Work instructions: Your task is to reproduce exactly the lines that run from the beginning of the data through the line where "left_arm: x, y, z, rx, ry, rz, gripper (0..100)" appears.

[Dataset items]
--- START ---
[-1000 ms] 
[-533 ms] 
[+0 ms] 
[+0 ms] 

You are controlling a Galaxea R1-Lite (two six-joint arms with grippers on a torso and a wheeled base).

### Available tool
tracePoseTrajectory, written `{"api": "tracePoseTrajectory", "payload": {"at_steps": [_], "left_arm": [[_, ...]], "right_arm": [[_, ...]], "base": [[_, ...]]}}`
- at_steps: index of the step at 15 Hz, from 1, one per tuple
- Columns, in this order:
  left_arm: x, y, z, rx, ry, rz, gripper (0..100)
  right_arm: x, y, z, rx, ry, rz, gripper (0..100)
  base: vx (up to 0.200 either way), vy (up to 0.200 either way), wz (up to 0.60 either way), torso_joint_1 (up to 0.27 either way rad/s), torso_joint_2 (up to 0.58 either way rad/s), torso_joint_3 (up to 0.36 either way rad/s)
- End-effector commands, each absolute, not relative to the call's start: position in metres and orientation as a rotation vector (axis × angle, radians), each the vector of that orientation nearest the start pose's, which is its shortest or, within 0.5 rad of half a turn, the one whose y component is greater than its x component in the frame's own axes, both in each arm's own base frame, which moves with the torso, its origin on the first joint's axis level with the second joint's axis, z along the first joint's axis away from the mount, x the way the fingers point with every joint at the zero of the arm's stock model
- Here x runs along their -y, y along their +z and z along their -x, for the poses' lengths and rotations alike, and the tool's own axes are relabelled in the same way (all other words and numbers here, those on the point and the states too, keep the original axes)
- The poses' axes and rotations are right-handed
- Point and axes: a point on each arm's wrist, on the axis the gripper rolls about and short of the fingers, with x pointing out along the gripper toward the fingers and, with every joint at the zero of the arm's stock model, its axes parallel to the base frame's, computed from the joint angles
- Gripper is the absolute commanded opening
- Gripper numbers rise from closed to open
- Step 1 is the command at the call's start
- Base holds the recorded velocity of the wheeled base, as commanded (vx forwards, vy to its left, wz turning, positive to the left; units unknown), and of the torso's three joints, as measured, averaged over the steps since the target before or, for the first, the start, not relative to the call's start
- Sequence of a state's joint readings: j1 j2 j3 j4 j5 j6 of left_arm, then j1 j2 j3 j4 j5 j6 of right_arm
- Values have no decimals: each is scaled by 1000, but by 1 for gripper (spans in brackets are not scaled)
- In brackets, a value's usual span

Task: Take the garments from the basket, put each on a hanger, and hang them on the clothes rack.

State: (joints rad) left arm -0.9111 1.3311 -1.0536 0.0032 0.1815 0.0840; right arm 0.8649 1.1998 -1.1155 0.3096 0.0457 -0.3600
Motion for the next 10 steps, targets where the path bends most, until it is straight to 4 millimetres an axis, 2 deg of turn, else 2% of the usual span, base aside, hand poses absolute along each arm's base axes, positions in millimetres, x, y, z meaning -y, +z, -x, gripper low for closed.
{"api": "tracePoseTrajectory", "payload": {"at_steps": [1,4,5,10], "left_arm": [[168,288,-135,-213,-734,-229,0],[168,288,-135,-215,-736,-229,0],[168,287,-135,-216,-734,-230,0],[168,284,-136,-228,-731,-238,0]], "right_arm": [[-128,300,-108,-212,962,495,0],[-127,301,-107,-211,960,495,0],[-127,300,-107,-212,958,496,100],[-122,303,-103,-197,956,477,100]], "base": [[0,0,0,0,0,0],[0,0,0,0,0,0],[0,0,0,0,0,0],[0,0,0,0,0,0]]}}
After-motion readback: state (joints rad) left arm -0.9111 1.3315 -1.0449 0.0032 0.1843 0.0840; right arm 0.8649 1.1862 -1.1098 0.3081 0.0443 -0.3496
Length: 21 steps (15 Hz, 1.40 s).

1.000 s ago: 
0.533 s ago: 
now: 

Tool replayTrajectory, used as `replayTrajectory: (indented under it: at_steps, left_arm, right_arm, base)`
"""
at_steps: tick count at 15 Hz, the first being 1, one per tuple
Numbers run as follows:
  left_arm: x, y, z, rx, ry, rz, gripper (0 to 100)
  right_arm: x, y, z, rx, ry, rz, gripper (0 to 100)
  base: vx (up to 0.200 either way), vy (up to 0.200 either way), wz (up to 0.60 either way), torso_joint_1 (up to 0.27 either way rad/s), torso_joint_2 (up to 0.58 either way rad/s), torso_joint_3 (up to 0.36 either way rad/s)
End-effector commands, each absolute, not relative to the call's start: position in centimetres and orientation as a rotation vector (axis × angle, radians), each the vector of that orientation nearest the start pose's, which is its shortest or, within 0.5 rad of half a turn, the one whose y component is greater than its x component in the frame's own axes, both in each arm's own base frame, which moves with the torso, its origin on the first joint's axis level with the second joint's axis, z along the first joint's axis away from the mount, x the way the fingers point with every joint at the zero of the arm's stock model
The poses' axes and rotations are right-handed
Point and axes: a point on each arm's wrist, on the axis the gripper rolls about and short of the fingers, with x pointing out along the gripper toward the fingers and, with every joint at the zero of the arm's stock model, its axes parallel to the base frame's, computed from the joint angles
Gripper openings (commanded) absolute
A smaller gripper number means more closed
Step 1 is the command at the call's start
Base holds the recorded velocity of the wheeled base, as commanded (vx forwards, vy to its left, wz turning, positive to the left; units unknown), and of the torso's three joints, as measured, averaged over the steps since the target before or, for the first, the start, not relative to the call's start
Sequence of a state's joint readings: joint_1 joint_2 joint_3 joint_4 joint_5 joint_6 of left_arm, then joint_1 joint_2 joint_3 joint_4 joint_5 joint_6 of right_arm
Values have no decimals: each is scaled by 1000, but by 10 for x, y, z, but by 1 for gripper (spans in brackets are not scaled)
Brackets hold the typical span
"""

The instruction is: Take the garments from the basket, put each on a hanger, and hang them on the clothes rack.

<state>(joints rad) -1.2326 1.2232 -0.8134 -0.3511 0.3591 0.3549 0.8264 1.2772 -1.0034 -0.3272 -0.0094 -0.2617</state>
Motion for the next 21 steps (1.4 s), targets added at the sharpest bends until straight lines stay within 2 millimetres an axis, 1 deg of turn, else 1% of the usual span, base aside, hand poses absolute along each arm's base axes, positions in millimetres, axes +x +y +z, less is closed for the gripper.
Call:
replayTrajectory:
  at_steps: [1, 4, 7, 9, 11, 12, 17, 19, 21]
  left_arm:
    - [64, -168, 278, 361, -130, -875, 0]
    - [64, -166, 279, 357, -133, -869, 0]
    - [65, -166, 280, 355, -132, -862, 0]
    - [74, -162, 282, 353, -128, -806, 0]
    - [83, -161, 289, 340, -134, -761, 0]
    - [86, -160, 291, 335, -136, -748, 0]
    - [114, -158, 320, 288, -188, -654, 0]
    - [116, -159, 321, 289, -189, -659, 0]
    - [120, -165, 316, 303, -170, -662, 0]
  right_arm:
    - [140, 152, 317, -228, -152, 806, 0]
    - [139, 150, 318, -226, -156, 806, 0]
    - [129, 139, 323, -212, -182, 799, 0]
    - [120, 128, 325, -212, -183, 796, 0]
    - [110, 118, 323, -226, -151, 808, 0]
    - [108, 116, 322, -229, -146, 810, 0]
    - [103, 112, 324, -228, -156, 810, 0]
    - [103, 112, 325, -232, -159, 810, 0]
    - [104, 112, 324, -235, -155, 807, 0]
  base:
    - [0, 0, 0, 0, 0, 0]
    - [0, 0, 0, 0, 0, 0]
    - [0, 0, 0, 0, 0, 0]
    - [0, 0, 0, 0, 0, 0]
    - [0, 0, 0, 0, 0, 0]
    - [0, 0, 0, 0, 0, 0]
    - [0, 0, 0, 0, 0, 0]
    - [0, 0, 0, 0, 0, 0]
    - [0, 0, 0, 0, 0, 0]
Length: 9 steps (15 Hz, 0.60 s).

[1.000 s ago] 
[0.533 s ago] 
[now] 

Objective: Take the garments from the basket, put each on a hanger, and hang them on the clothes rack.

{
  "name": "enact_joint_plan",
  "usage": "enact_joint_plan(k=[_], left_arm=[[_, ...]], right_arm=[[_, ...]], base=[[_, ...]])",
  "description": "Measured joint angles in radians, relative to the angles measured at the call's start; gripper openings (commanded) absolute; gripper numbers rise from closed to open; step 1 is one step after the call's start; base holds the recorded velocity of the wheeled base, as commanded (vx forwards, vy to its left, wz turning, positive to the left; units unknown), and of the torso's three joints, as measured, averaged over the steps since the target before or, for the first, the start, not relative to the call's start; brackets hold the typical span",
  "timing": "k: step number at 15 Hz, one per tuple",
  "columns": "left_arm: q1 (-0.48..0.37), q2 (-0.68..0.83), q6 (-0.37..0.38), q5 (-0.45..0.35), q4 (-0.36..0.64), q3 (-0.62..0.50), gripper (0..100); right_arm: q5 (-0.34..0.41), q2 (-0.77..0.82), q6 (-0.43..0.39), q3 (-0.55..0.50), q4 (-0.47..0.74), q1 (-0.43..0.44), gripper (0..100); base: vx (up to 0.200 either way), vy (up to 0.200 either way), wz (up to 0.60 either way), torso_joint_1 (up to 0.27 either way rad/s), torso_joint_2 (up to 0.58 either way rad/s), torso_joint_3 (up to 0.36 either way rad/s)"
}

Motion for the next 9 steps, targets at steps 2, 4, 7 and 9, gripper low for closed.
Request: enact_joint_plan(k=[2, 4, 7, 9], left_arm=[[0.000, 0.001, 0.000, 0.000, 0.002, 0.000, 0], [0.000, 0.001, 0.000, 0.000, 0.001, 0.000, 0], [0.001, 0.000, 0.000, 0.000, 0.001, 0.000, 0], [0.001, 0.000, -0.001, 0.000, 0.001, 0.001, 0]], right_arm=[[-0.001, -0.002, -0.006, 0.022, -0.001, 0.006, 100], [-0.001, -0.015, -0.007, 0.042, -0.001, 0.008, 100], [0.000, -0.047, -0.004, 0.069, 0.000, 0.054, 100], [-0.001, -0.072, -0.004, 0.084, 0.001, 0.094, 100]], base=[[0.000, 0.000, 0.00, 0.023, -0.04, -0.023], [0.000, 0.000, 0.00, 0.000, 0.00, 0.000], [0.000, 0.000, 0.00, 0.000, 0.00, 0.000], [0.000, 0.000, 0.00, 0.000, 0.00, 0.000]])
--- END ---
Task result:
[-1000 ms] 
[-533 ms] 
[+0 ms] 
[+0 ms] 

You are controlling a Galaxea R1-Lite (two six-joint arms with grippers on a torso and a wheeled base).

### Available tool
tracePoseTrajectory, written `{"api": "tracePoseTrajectory", "payload": {"at_steps": [_], "left_arm": [[_, ...]], "right_arm": [[_, ...]], "base": [[_, ...]]}}`
- at_steps: index of the step at 15 Hz, from 1, one per tuple
- Columns, in this order:
  left_arm: x, y, z, rx, ry, rz, gripper (0..100)

What has been written here completes the answer.